Opening day. Hot damn. Mets don’t start up until tomorrow in Florida, but lordie lordie, let the games begin today.
It’s the 2011 baseball season. The smell of the grass, the din of the crowd, the pop of the glove, the crack of the bat. Baseball, baby. It’s all back. And with it, comes a veritable flood of memories that cascade through my soul providing waves of both sweet melancholia and total elation. Baseball is in my blood, it resides in the very fiber of who I am, and runs through some of the most profound moments and relationships I have ever had.
One reason baseball is so special to me is that I played it pretty steadily every spring and summer from the time I was old enough to throw any kind of ball until my late teens. From tee ball with Gilman’s Runts, to the cap/comet/star/minor/major league cycle in our Little League, to summer ball while home from college, and probably most importantly, my high school baseball career — it was as much a part of development as a person as anything. Life was not complete, the balance and order of things were not properly calibrated, without my best friend Tom Newman and I reoiling our gloves, buying new cleats, having that first catch of the spring, buying the first pack of Topps baseball cards, and then agonizing through various tryouts and eventually making whatever team it was — oh, except my sophomore year in high school, when I got unceremoniously cut, a pretty devastating and unusual experience in my baseball life.
But in time, I rebounded from being cut, making JV my junior year, and also pitching well enough in 1976 for my Little League team Bob Sharp Motors to toss an actual legitimate official Little League no-hitter. Yep, the real thing, I hurled a no-no. I wasn’t an overpowering pitcher but on this day I had strong command the whole game, getting it over the plate and staying poised, while also getting some nice fielding help from my teammates. It magically ended on a one-out bases loaded comebacker to me (I was losing control and had walked two and hit a batter to load ’em up) and I went home for out #2, and the catcher went to first for the DP, game over, no hitter intact. I stood there saying to myself, “You just threw a f***ing no-hitter!” Then I was hoisted into the air by our third baseman and my dear friend Matt Carragher, the team circling and cheering around me, the crowd clapping, my folks smiling and hooting. My coach Dick Papenfuss would hand me the game ball later and the whole team would sign it. The day proved later to have some added poignancy — my buddy Matt was killed a few years later in a car crash in Ohio where he moved, and the ball is also signed by Dave Henwood, whose brother was killed on 9/11 in one of the Towers. So the game ball and whole day take on an even more special meaning for me today. All in all, that day was the greatest “glory days” moment of my life to this day, and it was baseball I have to thank for it.

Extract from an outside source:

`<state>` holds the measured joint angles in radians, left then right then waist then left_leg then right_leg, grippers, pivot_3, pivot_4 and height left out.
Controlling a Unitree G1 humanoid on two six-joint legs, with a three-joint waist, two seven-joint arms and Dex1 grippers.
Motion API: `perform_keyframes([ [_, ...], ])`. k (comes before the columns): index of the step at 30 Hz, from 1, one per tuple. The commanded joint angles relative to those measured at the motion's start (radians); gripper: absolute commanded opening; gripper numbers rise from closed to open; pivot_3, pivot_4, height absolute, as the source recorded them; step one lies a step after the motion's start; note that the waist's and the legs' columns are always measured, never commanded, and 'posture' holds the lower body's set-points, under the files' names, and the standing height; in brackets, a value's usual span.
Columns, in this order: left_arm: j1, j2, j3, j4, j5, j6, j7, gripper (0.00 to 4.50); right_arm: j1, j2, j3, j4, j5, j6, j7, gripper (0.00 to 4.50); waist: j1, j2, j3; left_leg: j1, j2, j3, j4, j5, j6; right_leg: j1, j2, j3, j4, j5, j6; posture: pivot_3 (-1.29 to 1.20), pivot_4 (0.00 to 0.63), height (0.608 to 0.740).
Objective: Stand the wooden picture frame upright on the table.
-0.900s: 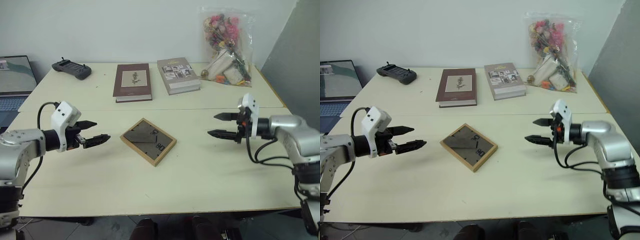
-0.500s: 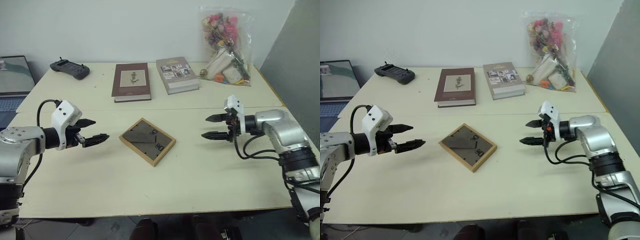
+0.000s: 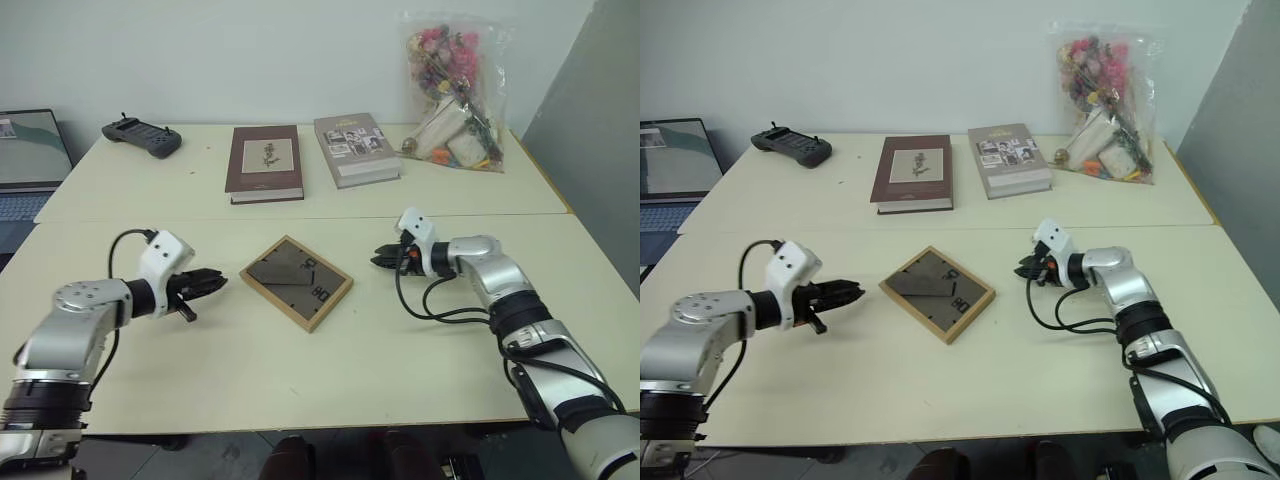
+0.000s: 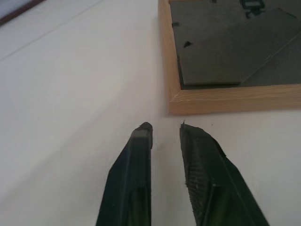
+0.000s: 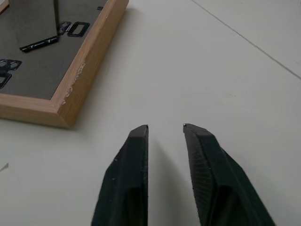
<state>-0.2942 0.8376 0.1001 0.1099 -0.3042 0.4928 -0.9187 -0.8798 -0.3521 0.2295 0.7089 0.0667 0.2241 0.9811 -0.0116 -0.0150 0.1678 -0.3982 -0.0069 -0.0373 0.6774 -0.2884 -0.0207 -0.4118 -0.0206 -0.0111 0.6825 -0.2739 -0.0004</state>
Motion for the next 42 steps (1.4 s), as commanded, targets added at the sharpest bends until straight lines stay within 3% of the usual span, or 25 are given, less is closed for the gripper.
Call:
perform_keyframes([
  [1,-0.014,-0.018,-0.006,-0.019,0.017,-0.018,0.02,0.09,-0.053,0.043,-0.003,0.046,-0.03,-0.055,-0.038,0.13,-0.003,0.0,0.0,0.0,0.0,0.0,0.0,0.0,0.0,0.0,0.0,0.0,0.0,0.0,0.0,0.0,0.15,0.74],
  [5,-0.016,-0.054,-0.047,-0.043,0.025,-0.004,0.022,0.02,-0.085,0.119,-0.001,0.12,-0.053,-0.087,-0.078,0.04,-0.007,0.0,0.0,0.0,0.0,0.0,0.0,0.0,0.0,0.0,0.0,0.0,0.0,0.0,0.0,0.0,0.15,0.74],
  [11,-0.047,-0.111,-0.148,-0.097,0.051,0.012,0.009,0.02,-0.068,0.16,0.011,0.094,-0.049,-0.077,-0.003,0.04,-0.006,0.0,0.0,0.0,0.0,-0.001,0.0,0.0,0.0,0.0,0.0,0.0,0.0,0.0,0.0,0.0,0.15,0.74],
  [24,-0.109,-0.141,-0.289,-0.212,0.067,0.056,-0.076,0.02,0.089,0.03,0.054,-0.254,-0.036,0.066,0.142,0.04,-0.007,0.0,0.0,0.0,-0.001,-0.001,0.0,0.0,0.0,0.001,0.0,0.0,0.0,0.0,0.0,0.0,0.15,0.74],
  [33,-0.075,-0.033,-0.391,-0.258,0.105,0.073,-0.21,0.02,0.233,-0.142,0.064,-0.635,0.043,0.264,0.256,0.04,-0.014,0.0,0.0,0.0,0.0,-0.002,0.0,0.0,0.0,0.001,0.001,0.0,0.0,0.0,0.0,0.0,0.15,0.74],
  [42,0.006,0.145,-0.285,-0.17,0.112,0.001,-0.266,0.02,0.21,-0.119,0.037,-0.557,0.005,0.241,0.093,0.04,-0.023,0.0,-0.001,0.003,0.0,-0.003,0.0,0.0,0.0,0.002,0.002,0.002,0.0,0.0,0.0,0.0,0.15,0.74],
])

My other reason for holding baseball so close to my heart is being a huge New York Mets fan since probably the age of 8 or so, and that was totally fostered by my father. He nurtured the love of the game as far back as i can remember, and took me to my first Mets game in 1969, a memorable game in which Mets pitcher Tom Seaver, my boyhood idol — I would wear his #41 throughout high school and just got a Mets Seaver jersey for Christmas this year — had a perfect game going into the 9th inning, but it was heartbreakingly broken up with a single by the Cub’s Jimmy Qualls, his most infamous hit ever. I would later work on Tom Seaver Day at Shea when the Mets would retire #41 — and like a dream, I was walking up to the press booth later with a hot dog in hand and coming down the tunnel towards me…is it…no…yep, it’s Tom Seaver. I stopped him and said hello, shook his hand and said thanks for being my idol. He smiled and nodded.
But all of those early baseball experiences would help kick off a lifelong love affair with baseball and the Mets that would last to this day. It would provide tremendous highs like winning the Series in ’69 and again in ’86, an occasion punctuated by my being on the field on Opening Day in 1987 and standing ten feet from Gooden, Strawberry, Carter, Hernandez and Co. as they laughed giddily while getting their ’86 Championship rings. I actually sat in the dugout for a short period, totally dazed that I was in the dugout of my heroes, and they were all hanging out right there.
But it was my Dad who was there for every season as Opening Days came and went, me with the Mets and him following his beloved Cincinnati Reds, and then later, the dreaded Yankees. But all the while, his eyes would sparkle along with mine as baseball games unfolded on that greenest of grass every year before us. It was something we intimately shared, and I think of him every time I see a pitch thrown, an out called, or a ball hit.
So there ya have it, folks, that’s why every spring, as the tree buds are bursting though, as the first blades of grass are springing up, as the daffodils are blooming, as the air is getting warmer, a rebirth of sorts for me happens too. A rebirth replete with the shining beauty of a very special diamond, one you can’t wear on your finger. And a rebirth of the memories I have of my dad, as well as the ones I have made and will make with Ben. Play ball.